It has always been important to me that I raise my children to be independent and be able to take care of themselves. My wife and I endeavor to encourage them to have confidence in their abilities and to do things on their own without being required to constantly rely on others. For example, we start training them to take their own showers unassisted around the age of 3 (with our oversight, of course). By the time they reach 4 or 5 years, both of our children have been able to do things on their own. When it’s convenient, our son (the youngest) likes playing the baby card. While he enjoys his growing independence he still uses the occasional situation to pretend he’s incapable of completing a task. It’s apparent he enjoys the attention and the occasional moments of laziness. By acting in a certain manner, he assumes he can convince others to do things for him. With some people, that may work for him. But Daddy isn’t buying what he’s selling, so-to-speak. I’m not being mean, simply attempting to show him he’s capable of doing anything he puts his mind to. After a few minutes of complaints, my response is always, “You are capable of doing it for yourself. You’re a big boy. Stop whining and do something for yourself.” Eventually he sees I’m not budging from my stance so he does it on his own as I praise him for what he’s done.

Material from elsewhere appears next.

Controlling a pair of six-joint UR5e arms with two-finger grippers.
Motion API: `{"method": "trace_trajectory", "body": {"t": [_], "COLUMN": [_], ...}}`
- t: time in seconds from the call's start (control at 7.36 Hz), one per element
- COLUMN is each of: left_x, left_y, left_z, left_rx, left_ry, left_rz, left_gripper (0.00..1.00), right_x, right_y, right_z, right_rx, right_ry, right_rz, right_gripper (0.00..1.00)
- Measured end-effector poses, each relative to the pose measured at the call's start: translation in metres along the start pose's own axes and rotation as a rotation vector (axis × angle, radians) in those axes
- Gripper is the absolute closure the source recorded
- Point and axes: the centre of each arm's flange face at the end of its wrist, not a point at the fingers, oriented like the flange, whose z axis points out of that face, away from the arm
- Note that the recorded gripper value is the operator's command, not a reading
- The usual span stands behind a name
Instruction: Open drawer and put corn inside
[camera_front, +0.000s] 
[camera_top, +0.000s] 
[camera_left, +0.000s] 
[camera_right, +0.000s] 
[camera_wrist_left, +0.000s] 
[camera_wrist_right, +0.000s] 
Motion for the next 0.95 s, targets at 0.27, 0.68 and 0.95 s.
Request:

Society has created this horrendous mindset in the past 10-20 years convincing men and women the world owes us something. If something bad happens to me, surely it’s not my fault (even when I’ve made bad decisions), right? And everyone should help me get out of the fix I’ve gotten myself into. In 1 Corinthians we find Paul addressing the Corinthian church about the importance of love-though the ideal being presented stands true in all things and situations. He states, “When I was a child, I spake as a child, I understood as a child, I thought as a child: but when I became a man, I put away childish things.” At some point, it becomes necessary for a baby to move on from the soft, mushy foods to something with more nutrients and vitamins. What worked for us 2 years ago may not work for us now. Instead of complaining things aren’t like we would like for them to be, maybe it’s time to do something about it. We’re only as limited as we allow ourselves to be. If we’re unhappy about our relationship with God? Let’s choose to do something about it. Pray, fast, and read our Bible more. Are we frustrated things aren’t going well at work? Let’s choose to become a part of the solution rather than the problem. Whining accomplishes nothing. It’s probably time we put away childish things and be the solution.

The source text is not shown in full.